_TRY IT:_ Beginning with the first line of the entries below, quote each line until you reach and include the line with "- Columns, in".

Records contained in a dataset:
* * * * * * * * *

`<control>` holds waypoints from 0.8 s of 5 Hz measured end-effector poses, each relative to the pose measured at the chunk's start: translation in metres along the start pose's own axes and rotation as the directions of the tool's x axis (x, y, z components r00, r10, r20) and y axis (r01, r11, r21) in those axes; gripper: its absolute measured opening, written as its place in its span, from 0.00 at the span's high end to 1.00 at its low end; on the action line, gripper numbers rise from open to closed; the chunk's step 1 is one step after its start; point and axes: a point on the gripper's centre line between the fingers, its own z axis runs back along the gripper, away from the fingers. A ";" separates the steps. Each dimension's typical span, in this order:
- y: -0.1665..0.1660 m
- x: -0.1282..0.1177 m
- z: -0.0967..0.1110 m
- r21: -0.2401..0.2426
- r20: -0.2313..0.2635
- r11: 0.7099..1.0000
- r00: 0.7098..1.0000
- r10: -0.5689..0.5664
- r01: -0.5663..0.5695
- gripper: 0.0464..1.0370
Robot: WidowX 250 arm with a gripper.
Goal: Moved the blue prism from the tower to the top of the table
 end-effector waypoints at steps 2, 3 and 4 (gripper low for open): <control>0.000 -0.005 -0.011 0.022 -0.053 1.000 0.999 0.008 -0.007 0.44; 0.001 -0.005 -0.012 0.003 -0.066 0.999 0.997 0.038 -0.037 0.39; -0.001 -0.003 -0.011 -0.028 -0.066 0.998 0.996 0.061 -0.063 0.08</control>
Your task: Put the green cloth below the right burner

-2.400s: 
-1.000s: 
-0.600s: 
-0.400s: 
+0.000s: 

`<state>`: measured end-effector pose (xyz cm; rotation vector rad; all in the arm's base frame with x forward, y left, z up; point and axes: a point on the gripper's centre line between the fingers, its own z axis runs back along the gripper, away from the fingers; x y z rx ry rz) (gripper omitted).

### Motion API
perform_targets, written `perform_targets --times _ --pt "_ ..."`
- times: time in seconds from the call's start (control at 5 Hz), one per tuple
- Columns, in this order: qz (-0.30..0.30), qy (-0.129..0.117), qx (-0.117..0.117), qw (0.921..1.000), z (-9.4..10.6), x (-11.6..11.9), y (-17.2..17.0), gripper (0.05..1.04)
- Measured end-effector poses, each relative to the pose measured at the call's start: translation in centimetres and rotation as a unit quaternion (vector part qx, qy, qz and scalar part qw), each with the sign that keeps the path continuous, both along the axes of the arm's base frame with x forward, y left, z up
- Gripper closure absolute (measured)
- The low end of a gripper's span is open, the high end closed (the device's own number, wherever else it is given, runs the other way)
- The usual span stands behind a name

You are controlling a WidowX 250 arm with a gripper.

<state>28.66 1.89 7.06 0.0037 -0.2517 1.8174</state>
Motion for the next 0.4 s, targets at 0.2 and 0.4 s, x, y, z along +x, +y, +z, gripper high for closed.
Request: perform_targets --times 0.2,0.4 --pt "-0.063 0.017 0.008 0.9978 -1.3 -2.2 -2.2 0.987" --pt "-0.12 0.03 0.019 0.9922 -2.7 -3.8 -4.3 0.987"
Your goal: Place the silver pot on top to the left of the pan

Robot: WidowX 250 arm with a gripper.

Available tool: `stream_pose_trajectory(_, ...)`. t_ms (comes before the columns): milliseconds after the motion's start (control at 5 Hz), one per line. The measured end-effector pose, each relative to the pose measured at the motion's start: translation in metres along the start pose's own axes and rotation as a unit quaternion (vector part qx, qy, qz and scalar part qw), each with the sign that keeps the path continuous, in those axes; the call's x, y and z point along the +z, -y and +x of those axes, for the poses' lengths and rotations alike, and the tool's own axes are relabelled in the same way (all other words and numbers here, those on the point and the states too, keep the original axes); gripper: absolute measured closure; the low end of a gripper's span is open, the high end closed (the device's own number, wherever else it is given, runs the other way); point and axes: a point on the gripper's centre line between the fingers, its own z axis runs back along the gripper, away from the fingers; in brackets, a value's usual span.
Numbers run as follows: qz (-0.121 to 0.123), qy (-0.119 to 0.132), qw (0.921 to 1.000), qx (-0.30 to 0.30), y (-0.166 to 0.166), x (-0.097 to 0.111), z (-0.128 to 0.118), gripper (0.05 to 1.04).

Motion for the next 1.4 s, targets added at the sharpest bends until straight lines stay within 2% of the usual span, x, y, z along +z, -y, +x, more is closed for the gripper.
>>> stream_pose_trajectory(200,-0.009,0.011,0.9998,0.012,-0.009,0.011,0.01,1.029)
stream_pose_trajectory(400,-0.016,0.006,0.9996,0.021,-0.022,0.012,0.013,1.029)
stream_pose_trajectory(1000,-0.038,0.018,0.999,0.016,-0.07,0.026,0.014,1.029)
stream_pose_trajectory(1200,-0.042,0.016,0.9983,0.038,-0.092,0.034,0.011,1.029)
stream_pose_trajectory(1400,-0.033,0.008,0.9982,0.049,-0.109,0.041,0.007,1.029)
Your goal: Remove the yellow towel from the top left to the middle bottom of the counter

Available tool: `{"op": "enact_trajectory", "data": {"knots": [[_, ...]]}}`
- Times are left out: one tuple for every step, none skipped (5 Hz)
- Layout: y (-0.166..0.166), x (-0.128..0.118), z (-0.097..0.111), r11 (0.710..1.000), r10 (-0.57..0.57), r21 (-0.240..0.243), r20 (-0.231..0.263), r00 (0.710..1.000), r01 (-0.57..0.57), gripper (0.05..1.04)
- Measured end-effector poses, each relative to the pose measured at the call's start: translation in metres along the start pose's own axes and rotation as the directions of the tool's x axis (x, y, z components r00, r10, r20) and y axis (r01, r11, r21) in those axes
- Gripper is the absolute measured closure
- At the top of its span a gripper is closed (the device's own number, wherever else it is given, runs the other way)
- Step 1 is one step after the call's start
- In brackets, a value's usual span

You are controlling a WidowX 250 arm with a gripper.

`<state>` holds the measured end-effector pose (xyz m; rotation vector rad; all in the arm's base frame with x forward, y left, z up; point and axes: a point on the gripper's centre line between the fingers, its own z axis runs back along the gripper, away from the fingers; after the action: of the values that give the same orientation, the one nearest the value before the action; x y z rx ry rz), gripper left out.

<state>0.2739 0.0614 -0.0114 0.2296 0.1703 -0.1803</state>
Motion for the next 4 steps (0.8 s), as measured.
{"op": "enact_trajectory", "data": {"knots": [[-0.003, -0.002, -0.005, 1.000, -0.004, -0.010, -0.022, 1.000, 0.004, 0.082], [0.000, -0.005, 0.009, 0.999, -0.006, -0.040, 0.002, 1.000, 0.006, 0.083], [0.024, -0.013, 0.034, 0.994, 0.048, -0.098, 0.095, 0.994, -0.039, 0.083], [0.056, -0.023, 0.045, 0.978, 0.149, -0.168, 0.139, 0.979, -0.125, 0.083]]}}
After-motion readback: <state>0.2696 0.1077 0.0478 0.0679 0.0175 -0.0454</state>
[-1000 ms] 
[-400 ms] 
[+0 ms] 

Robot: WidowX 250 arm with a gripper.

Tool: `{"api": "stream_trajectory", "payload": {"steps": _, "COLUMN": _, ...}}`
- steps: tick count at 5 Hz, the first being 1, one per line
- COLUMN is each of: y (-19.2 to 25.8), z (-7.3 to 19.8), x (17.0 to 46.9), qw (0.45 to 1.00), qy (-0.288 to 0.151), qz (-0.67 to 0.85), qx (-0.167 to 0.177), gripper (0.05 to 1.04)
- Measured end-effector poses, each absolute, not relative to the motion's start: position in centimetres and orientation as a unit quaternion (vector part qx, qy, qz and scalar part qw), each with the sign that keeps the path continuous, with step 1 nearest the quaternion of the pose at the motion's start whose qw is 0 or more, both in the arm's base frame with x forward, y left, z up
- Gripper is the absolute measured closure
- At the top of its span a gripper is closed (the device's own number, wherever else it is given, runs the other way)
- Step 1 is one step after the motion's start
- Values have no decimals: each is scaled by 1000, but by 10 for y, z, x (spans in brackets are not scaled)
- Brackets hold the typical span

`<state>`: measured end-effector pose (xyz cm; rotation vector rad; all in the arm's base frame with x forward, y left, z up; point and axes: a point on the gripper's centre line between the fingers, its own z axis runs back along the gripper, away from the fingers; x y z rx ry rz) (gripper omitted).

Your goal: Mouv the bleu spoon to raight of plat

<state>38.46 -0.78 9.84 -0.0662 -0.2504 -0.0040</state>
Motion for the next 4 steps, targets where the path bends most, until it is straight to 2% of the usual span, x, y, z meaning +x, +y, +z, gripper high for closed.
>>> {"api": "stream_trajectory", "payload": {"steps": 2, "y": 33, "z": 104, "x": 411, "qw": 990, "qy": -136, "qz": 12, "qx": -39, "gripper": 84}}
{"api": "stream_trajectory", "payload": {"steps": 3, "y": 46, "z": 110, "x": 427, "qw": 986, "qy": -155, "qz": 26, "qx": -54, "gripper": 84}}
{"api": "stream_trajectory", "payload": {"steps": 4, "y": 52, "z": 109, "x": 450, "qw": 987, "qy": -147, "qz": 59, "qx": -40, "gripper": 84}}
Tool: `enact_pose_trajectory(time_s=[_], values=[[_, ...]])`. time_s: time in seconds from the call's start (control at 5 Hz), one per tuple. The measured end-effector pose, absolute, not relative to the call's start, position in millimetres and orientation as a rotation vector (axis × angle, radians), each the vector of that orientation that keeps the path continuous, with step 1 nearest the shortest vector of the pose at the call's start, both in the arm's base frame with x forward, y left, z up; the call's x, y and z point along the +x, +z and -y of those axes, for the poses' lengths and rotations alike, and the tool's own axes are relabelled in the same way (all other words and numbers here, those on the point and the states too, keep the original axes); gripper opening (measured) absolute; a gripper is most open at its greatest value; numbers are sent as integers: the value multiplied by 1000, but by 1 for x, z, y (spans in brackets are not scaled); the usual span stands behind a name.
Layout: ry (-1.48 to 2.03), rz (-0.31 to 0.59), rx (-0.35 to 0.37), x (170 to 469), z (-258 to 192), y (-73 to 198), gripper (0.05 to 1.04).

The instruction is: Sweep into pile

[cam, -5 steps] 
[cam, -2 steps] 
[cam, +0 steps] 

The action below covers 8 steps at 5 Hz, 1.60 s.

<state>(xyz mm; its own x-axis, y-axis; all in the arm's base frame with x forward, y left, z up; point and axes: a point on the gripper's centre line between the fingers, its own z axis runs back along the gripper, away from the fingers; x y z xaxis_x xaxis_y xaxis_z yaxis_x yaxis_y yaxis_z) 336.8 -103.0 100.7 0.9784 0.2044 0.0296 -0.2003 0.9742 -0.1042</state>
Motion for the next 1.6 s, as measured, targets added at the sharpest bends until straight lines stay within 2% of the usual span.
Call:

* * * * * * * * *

_WRITTEN ANSWER:_
`<control>` holds waypoints from 0.8 s of 5 Hz measured end-effector poses, each relative to the pose measured at the chunk's start: translation in metres along the start pose's own axes and rotation as the directions of the tool's x axis (x, y, z components r00, r10, r20) and y axis (r01, r11, r21) in those axes; gripper: its absolute measured opening, written as its place in its span, from 0.00 at the span's high end to 1.00 at its low end; on the action line, gripper numbers rise from open to closed; the chunk's step 1 is one step after its start; point and axes: a point on the gripper's centre line between the fingers, its own z axis runs back along the gripper, away from the fingers. A ";" separates the steps. Each dimension's typical span, in this order:
- y: -0.1665..0.1660 m
- x: -0.1282..0.1177 m
- z: -0.0967..0.1110 m
- r21: -0.2401..0.2426
- r20: -0.2313..0.2635
- r11: 0.7099..1.0000
- r00: 0.7098..1.0000
- r10: -0.5689..0.5664
- r01: -0.5663..0.5695
- gripper: 0.0464..1.0370
Robot: WidowX 250 arm with a gripper.
Goal: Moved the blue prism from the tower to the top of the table
 end-effector waypoints at steps 2, 3 and 4 (gripper low for open): <control>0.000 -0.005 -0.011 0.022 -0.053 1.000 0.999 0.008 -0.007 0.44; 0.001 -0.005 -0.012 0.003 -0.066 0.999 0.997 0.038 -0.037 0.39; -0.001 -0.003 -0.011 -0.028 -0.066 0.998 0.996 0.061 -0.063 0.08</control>
Your task: Put the green cloth below the right burner

-2.400s: 
-1.000s: 
-0.600s: 
-0.400s: 
+0.000s: 

`<state>`: measured end-effector pose (xyz cm; rotation vector rad; all in the arm's base frame with x forward, y left, z up; point and axes: a point on the gripper's centre line between the fingers, its own z axis runs back along the gripper, away from the fingers; x y z rx ry rz) (gripper omitted).

### Motion API
perform_targets, written `perform_targets --times _ --pt "_ ..."`
- times: time in seconds from the call's start (control at 5 Hz), one per tuple
- Columns, in this order: qz (-0.30..0.30), qy (-0.129..0.117), qx (-0.117..0.117), qw (0.921..1.000), z (-9.4..10.6), x (-11.6..11.9), y (-17.2..17.0), gripper (0.05..1.04)

No additional answer is expected.